** Assignment **
Among the records below, find the line that has "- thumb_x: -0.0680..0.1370"; from there, give the lines again exactly, and stop after the line that has "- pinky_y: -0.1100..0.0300".

** Input data **

++++++++++

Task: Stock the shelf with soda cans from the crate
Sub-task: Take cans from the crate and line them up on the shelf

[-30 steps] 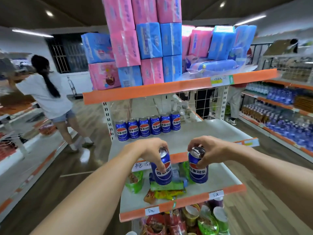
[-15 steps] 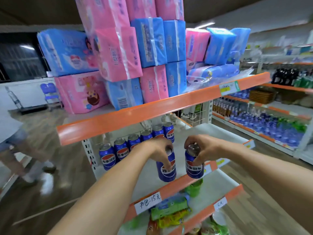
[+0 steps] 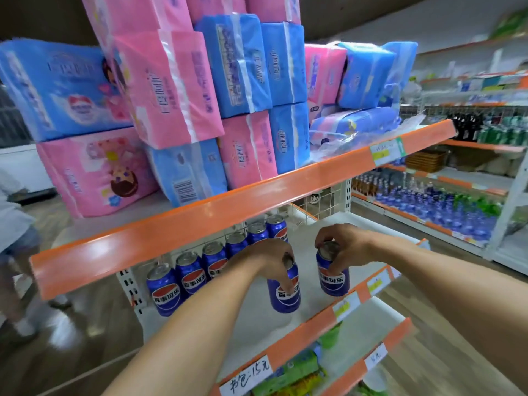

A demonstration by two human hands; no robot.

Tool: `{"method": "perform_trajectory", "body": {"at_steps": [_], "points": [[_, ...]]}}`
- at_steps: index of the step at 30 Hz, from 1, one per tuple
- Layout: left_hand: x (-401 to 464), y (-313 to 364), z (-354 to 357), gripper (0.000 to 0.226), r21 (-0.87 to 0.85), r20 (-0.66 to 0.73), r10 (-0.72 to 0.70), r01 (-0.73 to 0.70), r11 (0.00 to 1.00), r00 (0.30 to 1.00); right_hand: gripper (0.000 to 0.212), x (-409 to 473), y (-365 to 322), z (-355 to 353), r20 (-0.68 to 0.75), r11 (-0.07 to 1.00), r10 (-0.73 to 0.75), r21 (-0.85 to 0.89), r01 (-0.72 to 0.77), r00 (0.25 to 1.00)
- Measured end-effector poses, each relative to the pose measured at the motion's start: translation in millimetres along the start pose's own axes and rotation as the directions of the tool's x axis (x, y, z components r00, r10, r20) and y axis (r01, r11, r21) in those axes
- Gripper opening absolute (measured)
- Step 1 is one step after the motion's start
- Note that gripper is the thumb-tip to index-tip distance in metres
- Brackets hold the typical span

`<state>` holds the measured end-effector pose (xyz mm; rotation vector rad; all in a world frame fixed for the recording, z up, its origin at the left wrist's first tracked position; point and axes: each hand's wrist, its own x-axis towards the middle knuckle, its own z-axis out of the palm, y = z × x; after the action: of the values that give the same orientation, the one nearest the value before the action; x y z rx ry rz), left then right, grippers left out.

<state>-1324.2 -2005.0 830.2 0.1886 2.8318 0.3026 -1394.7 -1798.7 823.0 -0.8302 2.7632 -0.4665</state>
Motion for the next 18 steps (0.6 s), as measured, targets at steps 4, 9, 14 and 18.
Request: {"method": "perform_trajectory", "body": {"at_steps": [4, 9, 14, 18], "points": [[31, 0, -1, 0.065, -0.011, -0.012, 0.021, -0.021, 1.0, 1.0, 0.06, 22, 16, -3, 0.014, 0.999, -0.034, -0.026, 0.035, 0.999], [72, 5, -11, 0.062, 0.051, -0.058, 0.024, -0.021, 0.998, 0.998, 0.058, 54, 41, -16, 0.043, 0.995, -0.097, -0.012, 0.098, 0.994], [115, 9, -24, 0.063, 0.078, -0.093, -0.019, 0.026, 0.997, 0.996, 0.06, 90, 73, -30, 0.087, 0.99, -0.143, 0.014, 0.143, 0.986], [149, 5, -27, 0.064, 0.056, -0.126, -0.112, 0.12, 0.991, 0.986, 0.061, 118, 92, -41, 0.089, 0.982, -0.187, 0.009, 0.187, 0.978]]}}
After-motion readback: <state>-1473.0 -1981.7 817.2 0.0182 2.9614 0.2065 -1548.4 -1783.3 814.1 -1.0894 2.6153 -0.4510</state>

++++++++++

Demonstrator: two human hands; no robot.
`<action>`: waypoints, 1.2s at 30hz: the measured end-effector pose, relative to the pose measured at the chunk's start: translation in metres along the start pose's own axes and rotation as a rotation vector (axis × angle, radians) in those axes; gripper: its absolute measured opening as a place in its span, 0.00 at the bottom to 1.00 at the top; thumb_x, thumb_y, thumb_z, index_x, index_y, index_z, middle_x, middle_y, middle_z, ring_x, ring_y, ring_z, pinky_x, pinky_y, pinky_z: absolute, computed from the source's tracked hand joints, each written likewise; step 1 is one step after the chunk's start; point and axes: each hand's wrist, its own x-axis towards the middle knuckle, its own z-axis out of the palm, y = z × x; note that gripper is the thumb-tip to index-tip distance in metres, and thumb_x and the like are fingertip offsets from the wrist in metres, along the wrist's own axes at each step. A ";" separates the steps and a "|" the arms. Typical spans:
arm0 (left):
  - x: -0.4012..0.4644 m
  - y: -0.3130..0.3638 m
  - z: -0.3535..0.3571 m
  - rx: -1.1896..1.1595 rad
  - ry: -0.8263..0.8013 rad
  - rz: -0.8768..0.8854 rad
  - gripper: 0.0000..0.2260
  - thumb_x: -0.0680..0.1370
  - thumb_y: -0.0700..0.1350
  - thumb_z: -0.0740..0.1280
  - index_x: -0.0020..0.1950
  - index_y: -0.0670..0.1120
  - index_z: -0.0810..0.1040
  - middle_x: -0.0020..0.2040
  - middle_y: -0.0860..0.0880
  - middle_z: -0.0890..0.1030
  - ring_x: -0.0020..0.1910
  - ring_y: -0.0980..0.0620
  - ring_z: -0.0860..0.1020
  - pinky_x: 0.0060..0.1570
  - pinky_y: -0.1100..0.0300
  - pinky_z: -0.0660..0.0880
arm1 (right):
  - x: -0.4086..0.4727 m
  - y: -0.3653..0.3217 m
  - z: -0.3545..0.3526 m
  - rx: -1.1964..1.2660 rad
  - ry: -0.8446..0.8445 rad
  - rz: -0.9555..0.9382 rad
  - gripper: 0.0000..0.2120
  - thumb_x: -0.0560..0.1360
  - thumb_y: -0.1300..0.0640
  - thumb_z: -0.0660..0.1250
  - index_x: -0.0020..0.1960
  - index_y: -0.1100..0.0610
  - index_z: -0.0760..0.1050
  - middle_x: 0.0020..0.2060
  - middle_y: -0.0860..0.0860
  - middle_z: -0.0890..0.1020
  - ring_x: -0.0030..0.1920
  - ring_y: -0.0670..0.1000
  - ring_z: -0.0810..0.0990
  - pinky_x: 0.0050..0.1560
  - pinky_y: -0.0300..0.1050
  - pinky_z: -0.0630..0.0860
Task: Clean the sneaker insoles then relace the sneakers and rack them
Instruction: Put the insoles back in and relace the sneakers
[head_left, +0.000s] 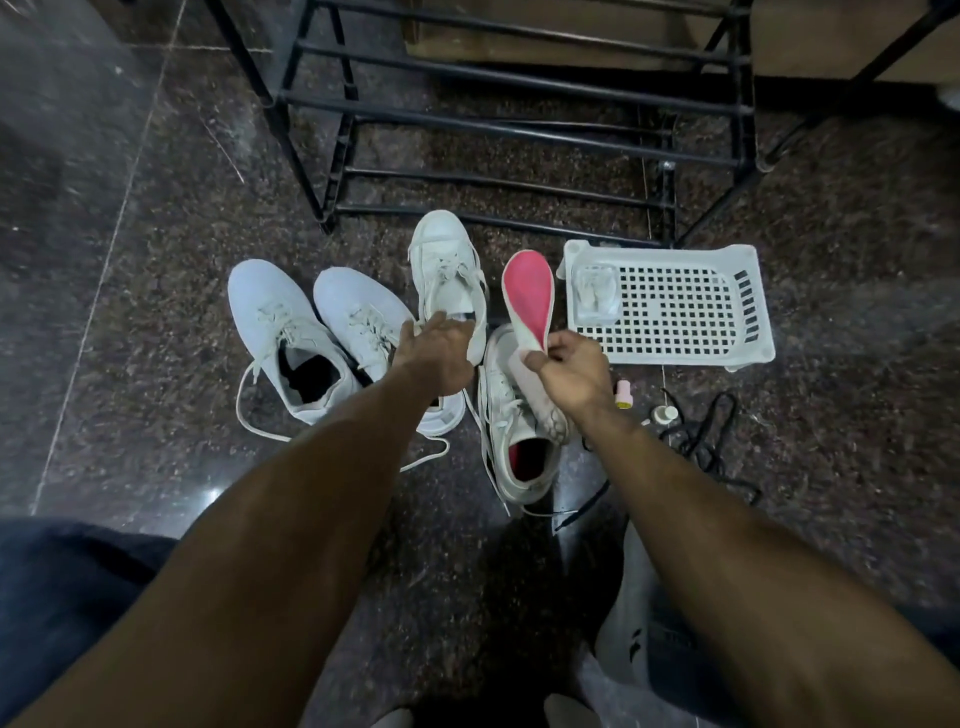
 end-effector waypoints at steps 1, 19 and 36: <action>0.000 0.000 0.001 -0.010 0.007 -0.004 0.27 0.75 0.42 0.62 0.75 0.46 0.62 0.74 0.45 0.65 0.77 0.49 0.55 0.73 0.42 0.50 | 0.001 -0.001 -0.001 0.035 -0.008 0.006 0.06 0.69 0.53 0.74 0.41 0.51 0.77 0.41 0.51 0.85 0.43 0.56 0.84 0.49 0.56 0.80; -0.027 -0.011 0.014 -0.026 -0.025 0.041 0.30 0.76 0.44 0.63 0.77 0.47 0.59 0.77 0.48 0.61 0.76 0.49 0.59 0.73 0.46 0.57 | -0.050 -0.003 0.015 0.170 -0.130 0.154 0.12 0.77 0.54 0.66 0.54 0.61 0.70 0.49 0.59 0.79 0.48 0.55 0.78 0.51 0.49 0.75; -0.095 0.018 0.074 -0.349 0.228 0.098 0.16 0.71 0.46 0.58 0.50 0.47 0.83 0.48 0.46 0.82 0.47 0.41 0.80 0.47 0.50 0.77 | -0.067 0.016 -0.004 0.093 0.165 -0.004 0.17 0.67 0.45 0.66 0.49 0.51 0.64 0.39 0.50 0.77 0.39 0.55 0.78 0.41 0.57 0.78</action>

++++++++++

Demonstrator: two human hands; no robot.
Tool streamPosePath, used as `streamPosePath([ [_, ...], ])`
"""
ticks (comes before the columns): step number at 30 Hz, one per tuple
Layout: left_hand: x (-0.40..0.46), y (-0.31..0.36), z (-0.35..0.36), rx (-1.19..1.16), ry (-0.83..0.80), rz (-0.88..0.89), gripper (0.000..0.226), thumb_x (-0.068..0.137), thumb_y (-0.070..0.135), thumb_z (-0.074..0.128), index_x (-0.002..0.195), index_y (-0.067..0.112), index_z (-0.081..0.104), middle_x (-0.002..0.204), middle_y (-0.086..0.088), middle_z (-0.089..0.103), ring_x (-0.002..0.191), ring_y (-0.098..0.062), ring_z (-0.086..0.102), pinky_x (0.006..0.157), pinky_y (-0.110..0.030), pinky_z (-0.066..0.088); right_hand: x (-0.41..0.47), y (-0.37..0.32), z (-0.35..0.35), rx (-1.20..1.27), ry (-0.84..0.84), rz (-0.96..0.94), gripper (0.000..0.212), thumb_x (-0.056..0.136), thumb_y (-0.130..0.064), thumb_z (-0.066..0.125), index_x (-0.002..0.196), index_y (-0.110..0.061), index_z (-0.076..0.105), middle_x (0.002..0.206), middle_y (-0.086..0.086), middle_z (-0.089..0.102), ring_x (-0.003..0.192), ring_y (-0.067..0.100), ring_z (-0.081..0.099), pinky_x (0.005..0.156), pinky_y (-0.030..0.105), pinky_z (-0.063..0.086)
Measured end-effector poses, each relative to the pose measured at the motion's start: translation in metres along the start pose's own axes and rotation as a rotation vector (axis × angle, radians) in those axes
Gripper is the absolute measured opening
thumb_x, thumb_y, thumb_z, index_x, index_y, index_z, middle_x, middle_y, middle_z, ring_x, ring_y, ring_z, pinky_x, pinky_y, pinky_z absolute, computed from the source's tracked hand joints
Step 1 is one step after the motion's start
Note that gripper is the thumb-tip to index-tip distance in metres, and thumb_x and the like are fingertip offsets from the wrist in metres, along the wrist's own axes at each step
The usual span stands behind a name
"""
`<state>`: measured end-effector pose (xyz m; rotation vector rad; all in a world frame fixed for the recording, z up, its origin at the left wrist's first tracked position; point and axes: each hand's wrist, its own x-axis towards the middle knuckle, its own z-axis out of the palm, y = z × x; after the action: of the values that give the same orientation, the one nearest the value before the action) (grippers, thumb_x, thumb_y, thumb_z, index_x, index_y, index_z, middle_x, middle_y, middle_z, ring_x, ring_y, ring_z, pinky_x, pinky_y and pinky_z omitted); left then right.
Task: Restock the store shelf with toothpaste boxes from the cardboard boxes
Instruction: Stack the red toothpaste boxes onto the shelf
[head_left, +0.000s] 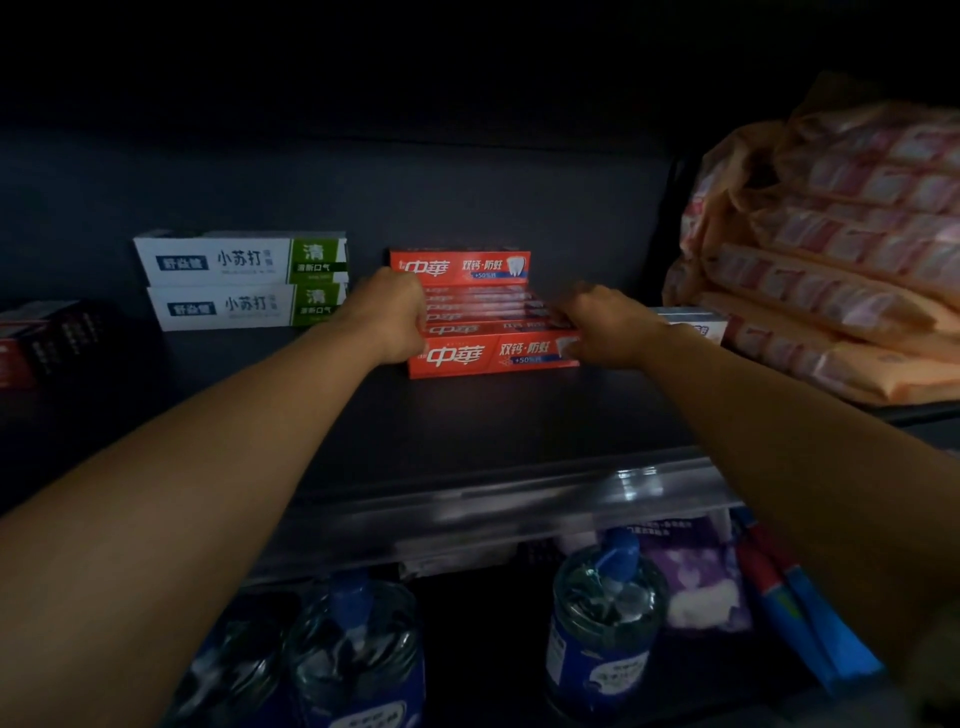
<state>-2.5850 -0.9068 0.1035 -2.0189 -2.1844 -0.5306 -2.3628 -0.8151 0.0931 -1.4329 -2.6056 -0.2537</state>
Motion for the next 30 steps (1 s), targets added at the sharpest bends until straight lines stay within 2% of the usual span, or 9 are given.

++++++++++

** Final answer **
  - thumb_x: -0.0680..0.1370
  - thumb_y: -0.0700..0.1350
  - thumb_z: -0.0740..0.1280
  - index_x: -0.0020..0.1950
  - index_y: -0.0670..0.1120
  - index_z: -0.0810..0.1040
  - middle_x: -0.0020..0.2040
  - middle_y: -0.0860..0.0880
  - middle_z: -0.0890..0.1030
  - ring_x: -0.0020..0.1910
  - ring_y: -0.0980..0.0620
  - ring_z: -0.0860..0.1020
  - pinky_x: 0.0060..0.1570
  - pinky_y: -0.1100..0.0300

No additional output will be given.